Conservative parties and policies destroyed the Greek economy, leading to the election of Syriza. Yet, despite only being in office for a few months, trying to deal with the problems that created, and the further problems imposed by conservative politicians and policies in the EU and ECB, conservative Greek politicians did not fail to blame Syriza for the current crisis!  That is just a fact of life, that any social-democrat, seeking to win reforms within capitalism has to address.  If you are going to let it stop you trying, then you may as well give up all together.  Wars are not won in one go, ground is gained, and ground is lost.  The question is how to gain the most ground at least cost, and how to hold on to it, by the most effective means.

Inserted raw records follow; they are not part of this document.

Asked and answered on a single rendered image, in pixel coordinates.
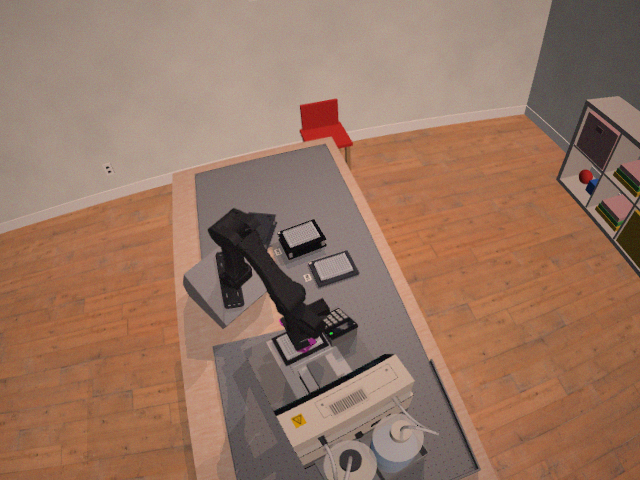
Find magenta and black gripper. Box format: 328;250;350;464
279;317;316;353

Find grey flexible hose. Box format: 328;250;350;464
324;444;353;480
397;403;439;436

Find white plastic bottle with tube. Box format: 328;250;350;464
370;414;424;473

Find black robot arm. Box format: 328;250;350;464
208;208;330;339

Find white well plate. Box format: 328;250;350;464
276;333;323;360
283;221;320;248
314;253;353;281

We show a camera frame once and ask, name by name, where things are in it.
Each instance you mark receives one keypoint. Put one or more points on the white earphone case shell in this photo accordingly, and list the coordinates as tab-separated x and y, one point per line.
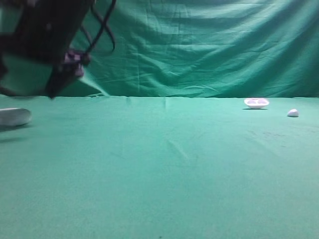
293	113

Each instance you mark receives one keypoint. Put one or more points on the green table cloth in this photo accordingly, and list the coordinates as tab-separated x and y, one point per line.
160	168

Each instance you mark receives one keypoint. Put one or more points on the grey cylindrical object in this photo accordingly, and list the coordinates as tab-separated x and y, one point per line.
14	117

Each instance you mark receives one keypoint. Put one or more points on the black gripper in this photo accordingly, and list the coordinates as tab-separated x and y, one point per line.
43	35

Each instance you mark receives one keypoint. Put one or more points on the green backdrop cloth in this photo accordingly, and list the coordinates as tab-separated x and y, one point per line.
206	49

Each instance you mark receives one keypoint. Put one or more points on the white earphone case insert tray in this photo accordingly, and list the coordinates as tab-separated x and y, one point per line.
256	103

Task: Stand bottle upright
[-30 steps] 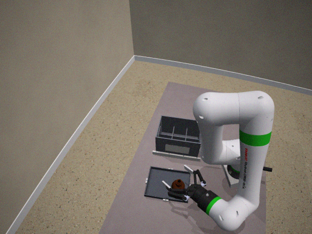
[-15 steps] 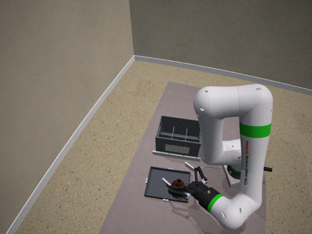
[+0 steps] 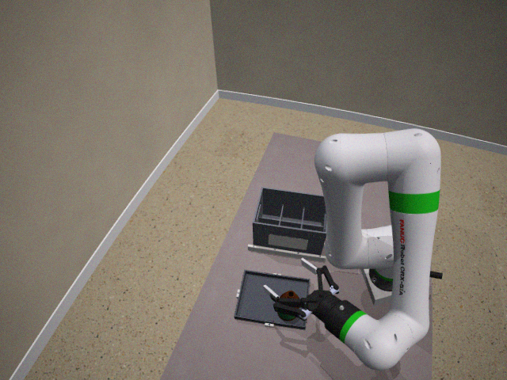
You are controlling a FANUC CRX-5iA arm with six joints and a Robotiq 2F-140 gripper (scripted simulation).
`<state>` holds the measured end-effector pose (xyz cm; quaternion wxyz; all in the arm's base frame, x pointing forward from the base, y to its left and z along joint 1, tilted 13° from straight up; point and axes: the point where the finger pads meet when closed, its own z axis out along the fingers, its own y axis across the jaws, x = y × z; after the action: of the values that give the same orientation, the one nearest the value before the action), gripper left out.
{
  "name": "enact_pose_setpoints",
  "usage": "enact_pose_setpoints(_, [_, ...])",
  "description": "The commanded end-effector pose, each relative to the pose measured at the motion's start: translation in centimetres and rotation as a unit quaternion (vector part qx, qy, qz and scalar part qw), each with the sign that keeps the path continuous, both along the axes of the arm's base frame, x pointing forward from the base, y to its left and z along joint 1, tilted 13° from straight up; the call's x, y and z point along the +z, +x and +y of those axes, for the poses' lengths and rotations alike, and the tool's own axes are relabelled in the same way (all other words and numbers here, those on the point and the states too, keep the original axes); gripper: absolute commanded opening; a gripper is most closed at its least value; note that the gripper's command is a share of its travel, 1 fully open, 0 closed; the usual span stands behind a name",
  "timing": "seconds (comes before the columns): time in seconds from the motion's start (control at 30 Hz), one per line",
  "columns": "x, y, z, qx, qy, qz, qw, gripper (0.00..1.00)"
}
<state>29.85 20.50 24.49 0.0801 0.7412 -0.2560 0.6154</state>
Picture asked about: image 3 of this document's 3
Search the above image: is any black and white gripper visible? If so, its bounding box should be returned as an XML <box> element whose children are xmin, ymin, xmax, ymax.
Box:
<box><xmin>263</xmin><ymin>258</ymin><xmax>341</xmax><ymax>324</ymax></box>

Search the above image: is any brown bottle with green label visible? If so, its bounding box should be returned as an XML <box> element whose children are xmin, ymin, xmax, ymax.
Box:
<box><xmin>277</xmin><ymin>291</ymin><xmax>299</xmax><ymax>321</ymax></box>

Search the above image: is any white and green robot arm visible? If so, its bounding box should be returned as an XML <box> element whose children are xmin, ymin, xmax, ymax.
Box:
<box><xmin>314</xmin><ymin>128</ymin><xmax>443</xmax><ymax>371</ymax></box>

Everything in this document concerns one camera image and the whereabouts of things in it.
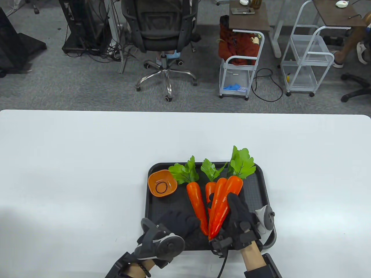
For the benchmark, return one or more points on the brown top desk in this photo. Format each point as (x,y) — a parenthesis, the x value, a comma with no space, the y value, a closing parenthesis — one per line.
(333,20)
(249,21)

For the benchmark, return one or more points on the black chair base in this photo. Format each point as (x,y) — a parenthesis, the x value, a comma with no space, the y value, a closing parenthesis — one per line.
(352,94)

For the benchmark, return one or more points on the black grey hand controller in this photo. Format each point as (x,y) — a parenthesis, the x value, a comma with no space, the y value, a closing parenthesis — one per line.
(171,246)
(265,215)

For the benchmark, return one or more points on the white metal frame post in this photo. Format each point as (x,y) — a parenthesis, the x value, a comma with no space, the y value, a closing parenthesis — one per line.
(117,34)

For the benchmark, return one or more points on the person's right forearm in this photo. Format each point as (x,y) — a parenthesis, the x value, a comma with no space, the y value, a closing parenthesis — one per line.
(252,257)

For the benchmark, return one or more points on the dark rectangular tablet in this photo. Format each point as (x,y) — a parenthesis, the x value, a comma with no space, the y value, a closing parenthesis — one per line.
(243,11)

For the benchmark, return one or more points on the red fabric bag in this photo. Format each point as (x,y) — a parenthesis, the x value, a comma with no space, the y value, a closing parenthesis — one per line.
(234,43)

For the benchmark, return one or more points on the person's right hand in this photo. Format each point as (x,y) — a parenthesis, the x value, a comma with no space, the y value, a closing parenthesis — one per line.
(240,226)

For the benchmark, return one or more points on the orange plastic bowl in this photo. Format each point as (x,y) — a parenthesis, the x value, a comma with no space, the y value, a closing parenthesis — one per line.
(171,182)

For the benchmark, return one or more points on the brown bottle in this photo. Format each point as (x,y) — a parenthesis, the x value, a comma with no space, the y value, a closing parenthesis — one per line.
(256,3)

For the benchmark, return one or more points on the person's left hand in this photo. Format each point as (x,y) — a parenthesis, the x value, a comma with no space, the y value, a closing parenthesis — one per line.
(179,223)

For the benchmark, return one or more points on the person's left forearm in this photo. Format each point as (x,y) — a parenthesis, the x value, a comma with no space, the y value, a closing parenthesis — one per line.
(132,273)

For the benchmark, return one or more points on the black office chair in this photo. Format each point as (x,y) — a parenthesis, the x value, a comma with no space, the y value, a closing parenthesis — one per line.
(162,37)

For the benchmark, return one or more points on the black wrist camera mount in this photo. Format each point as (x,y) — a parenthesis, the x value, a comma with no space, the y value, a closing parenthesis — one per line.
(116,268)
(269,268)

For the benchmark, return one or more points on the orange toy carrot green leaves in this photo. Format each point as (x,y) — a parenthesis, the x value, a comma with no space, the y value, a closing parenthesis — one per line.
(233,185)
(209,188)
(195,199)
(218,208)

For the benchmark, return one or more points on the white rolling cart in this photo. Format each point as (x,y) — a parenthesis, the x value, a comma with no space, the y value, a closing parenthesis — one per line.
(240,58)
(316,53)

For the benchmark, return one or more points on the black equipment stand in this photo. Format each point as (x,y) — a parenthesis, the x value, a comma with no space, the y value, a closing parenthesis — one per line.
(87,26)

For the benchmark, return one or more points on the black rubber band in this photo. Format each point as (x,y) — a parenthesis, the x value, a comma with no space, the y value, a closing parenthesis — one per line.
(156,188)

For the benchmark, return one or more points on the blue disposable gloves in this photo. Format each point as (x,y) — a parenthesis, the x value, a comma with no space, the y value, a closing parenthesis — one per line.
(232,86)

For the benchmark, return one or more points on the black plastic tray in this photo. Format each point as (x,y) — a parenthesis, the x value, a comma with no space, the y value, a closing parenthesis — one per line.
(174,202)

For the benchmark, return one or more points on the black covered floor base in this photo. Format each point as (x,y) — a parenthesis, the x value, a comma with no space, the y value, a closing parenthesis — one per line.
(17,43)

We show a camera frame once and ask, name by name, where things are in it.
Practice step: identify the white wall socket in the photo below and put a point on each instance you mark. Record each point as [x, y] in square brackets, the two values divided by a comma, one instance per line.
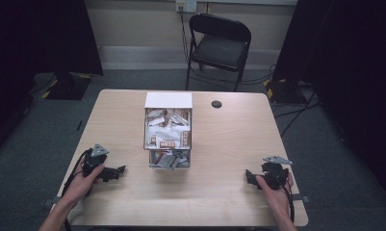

Corbyn's main immediate problem is fairly obvious.  His support is in the tens of thousands of people outside parliament, whereas he faces an immediate silent, and often not so silent opposition within the PLP.  The first problem arising from that, was simply to be able to select a shadow cabinet. There is an obvious case for selecting other members of the Campaign Group as shadow ministers, but that has to be tempered with the need to have people capable of doing the job.  If the Blairites/soft left want to see Corbyn fail, there is no point aiding that by stuffing the shadow cabinet full of people who have never had any relevant experience.

But, secondly, Corbyn wants to show that he is reaching out with an olive branch to the rest of the PLP.  Already, despite for the first time having a majority of women in the shadow cabinet, and having Angela Eagle, effectively fulfilling the role of shadow deputy Prime Minister, as shadow First Secretary of State, the Blairites/soft left were quick to carp that women were not in any of the "top jobs", meaning the Victorian era empires of the Home Office and Foreign Office.  There was even more howling at the appointment of John McDonnell as shadow Chancellor.

This is the downside of winning in the way Corbyn did.  His own victory came from a landslide in the party, but it is a landslide that has come after the rest of the PLP have been selected, and elected. Moreover, it could be nearly five years, before recalcitrant MP's can be brought to heel by a reselection process.  Corbyn faces a similar situation to that the Bolsheviks faced in 1917.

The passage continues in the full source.